For several years as the tone and timber of climate change alarmism have increased in the media, I’ve wondered how newspapers, magazines, TV networks and websites will disengage if the predictions of doom don’t come true. How many tipping points will come and go before someone, somewhere in editorial authority, realizes their hunting dogs have been barking up an empty tree, that the raccoon was never there in the first place?

Today’s blaring headlines create a for-the-record chronology of what might become the word’s largest case study of global media delusion. It takes only a single report, study or speculation to start a cascade of related climate change stories on the Internet. And the further from the tree the fruit falls, the more the facts are stretched.
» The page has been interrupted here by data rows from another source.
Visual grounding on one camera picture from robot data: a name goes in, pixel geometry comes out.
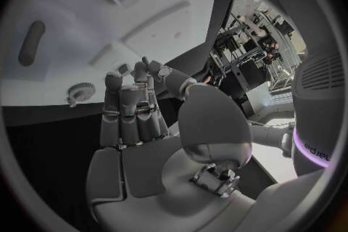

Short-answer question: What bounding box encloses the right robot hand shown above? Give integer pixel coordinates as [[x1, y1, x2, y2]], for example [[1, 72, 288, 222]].
[[85, 56, 255, 232]]

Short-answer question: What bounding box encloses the grey long cylinder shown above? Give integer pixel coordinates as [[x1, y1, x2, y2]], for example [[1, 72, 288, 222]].
[[17, 20, 46, 68]]

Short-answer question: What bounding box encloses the metal equipment rack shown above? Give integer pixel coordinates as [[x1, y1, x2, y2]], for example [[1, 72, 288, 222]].
[[209, 25, 269, 89]]

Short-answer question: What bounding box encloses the white task board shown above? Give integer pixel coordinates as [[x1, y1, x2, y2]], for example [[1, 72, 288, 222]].
[[1, 0, 222, 108]]

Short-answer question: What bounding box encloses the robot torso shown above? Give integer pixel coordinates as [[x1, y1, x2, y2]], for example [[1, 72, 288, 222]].
[[290, 52, 347, 176]]
Take, for instance, this one from Britain’s The Guardian: “Climate change and resource scarcity may wipe out pensions industry.” The article is about the failure of actuaries to factor the effects of global warming in their pension planning financials.

“Millions of people in the UK alone will lose their entire nest egg,” the article claims. The blogosphere picked up the headline and ran with it. “Climate change could wipe out pensions in 30 years” declared an atheist online forum. Apparently, if you don’t believe in God, you at least need to have a diversified retirement portfolio.

An Australian renewable energy site one-upped the atheists with this headline: “Swan dive on climate as study warns of disappearing pensions.” And so it goes whenever so-called links are purported to exist between global warming and a malady, shortage, calamity or disaster.

“Climate change may increase volcanic eruptions” was another recent tooth-grinding example. The inane article, which is still bouncing around on the Internet, included this quote by a researcher: “We predict there’s a time lag of about 2,500 years, so even if we change the climate, you wouldn’t really expect anything to happen in the next few thousand years.”

Another corker: “Climate change and obesity.” In this one, a medical doctor posits that by reducing the carbon intensity of our diet, we would prevent global catastrophe and become skinny.

I’m frankly tired of reading about how climate change will hurt the coffee bean crop, French wines, fine chocolate, truffles, the fishing industry and polar bears. So in the tradition of current climate change journalism, I have created some headlines of my own, tongue-in-cheek, of course. I wonder if any of the following satirical treatments would take on lives of their own if I posted them?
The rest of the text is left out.